破氣式乃是獨孤九劍中最讓內功修爲高的人頭疼的一招,它能破去天下一切內功,任你內功多麼強橫,我只在一個“破”字,當年獨孤求敗靠着獨孤九劍無敵於天下,可並非當時沒有高手,而是獨孤求敗真的把劍練到了一個凡人無法企及的境界!
獨孤九劍最後已經達到了無劍勝有劍之境,既是無形劍氣,而且獨孤求敗的“無形劍氣”與段譽的“六脈神劍”又有所不同。其一,獨孤求敗的“無形劍氣”是自創的,與段譽學自圖譜的“六脈神劍”相比,其難易程度自不可同日而語;其二,“六脈神劍”尚有劍招,而獨孤求敗的“無形劍氣”則顯然是無招的,其高下又有分別。

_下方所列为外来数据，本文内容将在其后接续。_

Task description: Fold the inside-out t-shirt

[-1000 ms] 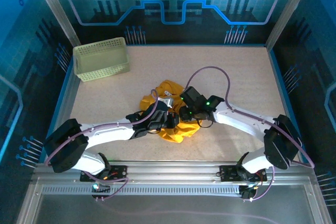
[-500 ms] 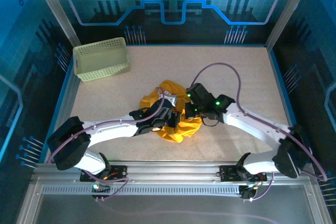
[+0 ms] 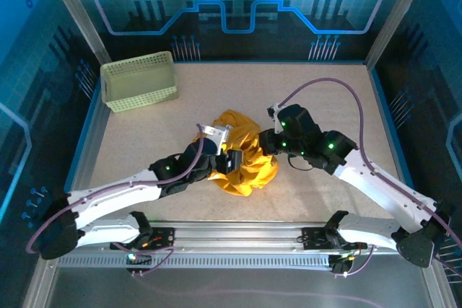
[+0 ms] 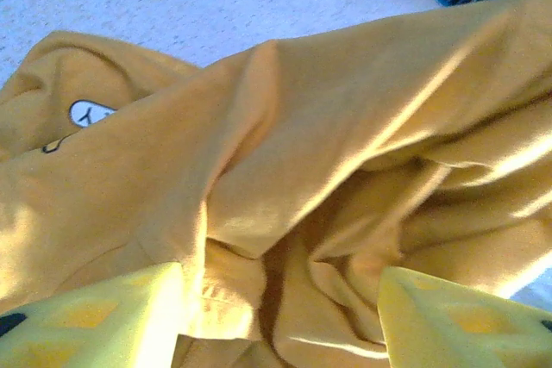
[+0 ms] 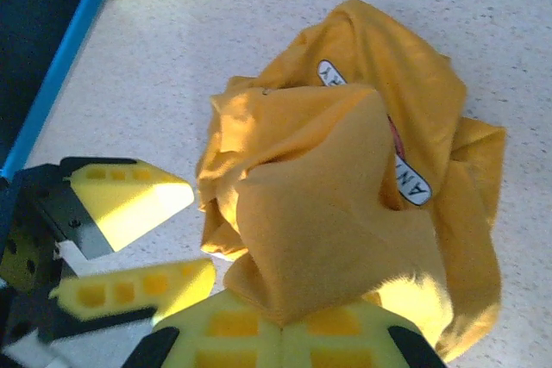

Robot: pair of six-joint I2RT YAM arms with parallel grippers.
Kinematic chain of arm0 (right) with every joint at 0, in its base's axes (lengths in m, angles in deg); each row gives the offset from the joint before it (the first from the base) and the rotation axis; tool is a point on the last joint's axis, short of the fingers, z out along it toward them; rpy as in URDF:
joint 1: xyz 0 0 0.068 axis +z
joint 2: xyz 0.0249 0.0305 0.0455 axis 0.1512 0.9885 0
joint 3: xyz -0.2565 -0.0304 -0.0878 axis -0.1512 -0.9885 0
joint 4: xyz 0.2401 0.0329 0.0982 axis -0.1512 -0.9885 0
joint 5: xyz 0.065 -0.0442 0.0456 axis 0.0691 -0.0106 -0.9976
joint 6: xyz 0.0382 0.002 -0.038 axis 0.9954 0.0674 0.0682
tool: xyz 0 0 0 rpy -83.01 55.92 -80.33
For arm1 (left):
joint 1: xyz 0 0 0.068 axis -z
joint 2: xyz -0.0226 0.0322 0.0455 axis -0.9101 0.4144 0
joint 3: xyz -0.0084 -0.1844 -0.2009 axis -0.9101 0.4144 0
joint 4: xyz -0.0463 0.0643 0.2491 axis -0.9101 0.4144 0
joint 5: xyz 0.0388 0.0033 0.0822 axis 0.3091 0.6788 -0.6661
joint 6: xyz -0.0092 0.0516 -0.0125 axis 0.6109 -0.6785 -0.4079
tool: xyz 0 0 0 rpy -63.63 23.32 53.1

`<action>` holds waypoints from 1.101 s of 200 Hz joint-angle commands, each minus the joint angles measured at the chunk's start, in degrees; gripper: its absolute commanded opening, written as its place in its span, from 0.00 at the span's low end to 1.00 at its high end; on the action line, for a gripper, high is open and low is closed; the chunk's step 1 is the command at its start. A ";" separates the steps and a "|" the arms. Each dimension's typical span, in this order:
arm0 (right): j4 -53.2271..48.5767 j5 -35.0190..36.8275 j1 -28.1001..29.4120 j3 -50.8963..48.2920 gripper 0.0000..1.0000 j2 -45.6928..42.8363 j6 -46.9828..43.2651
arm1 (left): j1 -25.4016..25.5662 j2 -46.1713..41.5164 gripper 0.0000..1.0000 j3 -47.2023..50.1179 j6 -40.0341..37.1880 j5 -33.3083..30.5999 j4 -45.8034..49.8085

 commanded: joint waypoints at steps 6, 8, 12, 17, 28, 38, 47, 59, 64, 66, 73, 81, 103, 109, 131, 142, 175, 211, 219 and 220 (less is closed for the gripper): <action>5.09 -3.82 0.40 -1.63 0.00 -2.75 0.62 | 0.99 0.51 0.62 -0.26 -0.43 5.51 -4.24; 5.32 -3.80 0.60 -1.73 0.00 -2.81 0.58 | 1.04 0.76 0.62 -0.37 -0.30 5.78 -4.36; 5.58 -3.79 0.86 -1.82 0.00 -2.86 0.57 | 1.26 1.33 0.62 -0.54 0.10 6.32 -4.75; 6.04 -3.79 1.06 -1.94 0.00 -2.94 0.42 | 1.46 1.99 0.62 -0.77 0.65 7.06 -5.17; 6.58 -3.54 1.79 -2.20 0.00 -2.90 0.31 | 1.59 3.65 0.62 -1.05 1.57 8.67 -6.78; 6.92 -3.70 2.36 -2.31 0.00 -2.77 0.23 | 1.59 4.99 0.61 -1.68 2.79 7.58 -6.78; 7.03 -3.99 2.78 -2.23 0.00 -2.68 -0.07 | 1.59 6.08 0.54 -2.62 3.77 4.70 -5.45; 7.50 -4.57 3.67 -2.44 0.00 -2.90 -1.31 | 1.48 7.08 0.51 -3.90 4.34 1.69 -3.82; 7.83 -4.51 4.15 -2.76 0.00 -3.37 -2.12 | 1.20 7.49 0.51 -4.42 4.76 1.10 -3.33; 7.91 -4.50 4.28 -2.80 0.00 -3.42 -2.27 | 1.03 7.67 0.51 -4.62 5.02 1.18 -3.23; 8.83 -3.86 5.36 -3.62 0.00 -4.26 -3.43 | 0.37 8.29 0.51 -5.15 5.75 2.02 -3.36; 9.65 -3.38 6.30 -4.45 0.00 -5.07 -4.57 | -0.07 8.88 0.51 -5.46 6.49 2.43 -3.89; 11.06 -3.18 7.36 -6.12 0.00 -7.03 -5.95 | -0.21 10.59 0.53 -6.17 7.54 3.59 -5.02; 11.25 -3.06 7.39 -6.50 0.00 -7.47 -6.10 | -0.28 10.81 0.53 -6.18 7.73 4.04 -5.42; 11.18 -0.74 7.46 -8.01 0.00 -9.14 -5.40 | -0.67 11.23 0.45 -5.74 8.12 6.16 -7.24; 10.88 1.97 7.47 -8.78 0.00 -10.13 -4.70 | -0.69 11.19 0.35 -5.65 7.72 6.53 -7.43; 7.91 8.33 5.97 -9.17 0.00 -11.49 -2.89 | -0.61 9.49 0.05 -3.84 5.13 8.61 -8.36; 2.73 6.49 -2.09 -8.68 0.00 -8.42 1.87 | -0.61 4.22 0.00 -0.13 2.36 12.95 -10.28; 2.60 3.66 -4.76 -8.58 0.00 -7.41 2.53 | -0.57 3.37 0.00 0.43 1.68 14.26 -10.29; 2.62 3.32 -5.19 -8.56 0.00 -7.24 2.61 | -0.54 3.32 0.00 0.51 1.59 14.43 -10.30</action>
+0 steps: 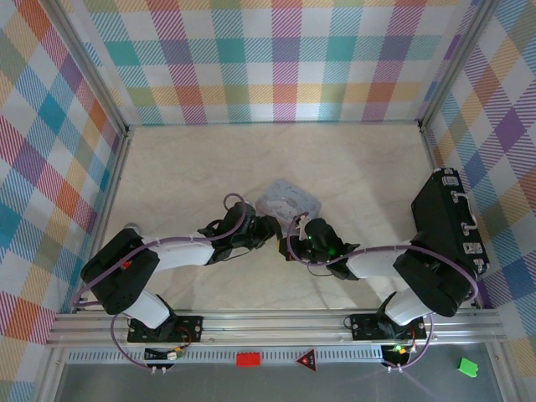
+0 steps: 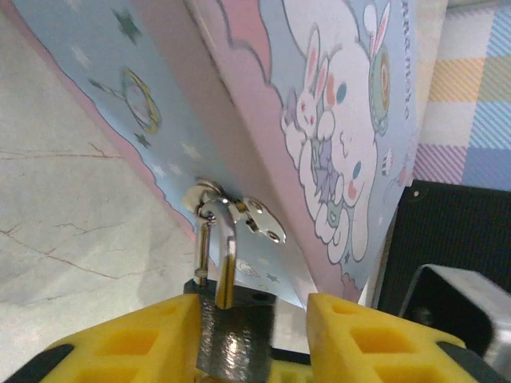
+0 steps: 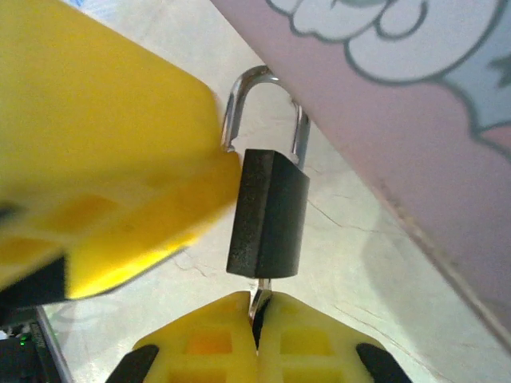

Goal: Unlock a padlock with a key

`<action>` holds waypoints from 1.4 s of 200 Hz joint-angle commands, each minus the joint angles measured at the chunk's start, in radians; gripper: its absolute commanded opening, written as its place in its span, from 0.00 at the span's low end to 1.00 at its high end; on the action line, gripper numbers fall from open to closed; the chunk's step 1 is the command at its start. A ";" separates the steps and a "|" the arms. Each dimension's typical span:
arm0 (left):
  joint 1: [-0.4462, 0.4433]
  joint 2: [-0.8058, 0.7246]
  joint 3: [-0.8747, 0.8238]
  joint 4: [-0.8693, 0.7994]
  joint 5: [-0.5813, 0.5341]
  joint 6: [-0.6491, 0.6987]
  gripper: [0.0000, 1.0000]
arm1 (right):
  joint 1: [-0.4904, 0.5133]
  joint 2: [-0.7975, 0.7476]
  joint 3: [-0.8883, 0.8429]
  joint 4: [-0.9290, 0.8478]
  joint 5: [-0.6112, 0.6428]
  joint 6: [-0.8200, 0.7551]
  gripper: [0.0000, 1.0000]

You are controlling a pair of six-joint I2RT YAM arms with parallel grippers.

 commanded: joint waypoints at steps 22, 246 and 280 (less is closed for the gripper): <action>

由此可知,獨孤求敗真正的高明之處,在於其深不可測的武學修養。楊過可說是一代大俠了吧?可他只不過學了獨孤求敗的九牛一毛罷了,便已經能獨步武林,可試想一下,獨孤求敗到底有多厲害?
“嗚呼!羣雄束手,長劍空利,不亦悲夫!”獨孤求敗縱橫一生,始終遺憾未有一敗。
小白此時因其靈性而融合自然,破去我的真氣,比破氣式還要高明,雖然小白在其他方面仍與獨孤求敗相去甚遠,但能有如此成就已是了得了!
我和霖兒坐了下來,小白見我們不理會它的抗議,只好乖乖地坐到了我們身邊,摸了摸小白的毛髮,對霖兒道:“霖兒,你將九陰真經拿出來。”
霖兒從懷中摸出一本書來,上書九陰真經四個纂字,我看了疑問道:“不是絹絲麼,怎麼變成書本了,難道這是另外一本?不可能啊”
“別瞎猜了,這是我自絹絲上抄下來的。”霖兒嬌聲道。
我接過這線訂本的九陰真經,這上面四個纂字寫得十分漂亮,雖然有些肉,但正符合九陰之名。看着這本九陰真經,我說道:“霖兒,你可知這九陰真經的由來?”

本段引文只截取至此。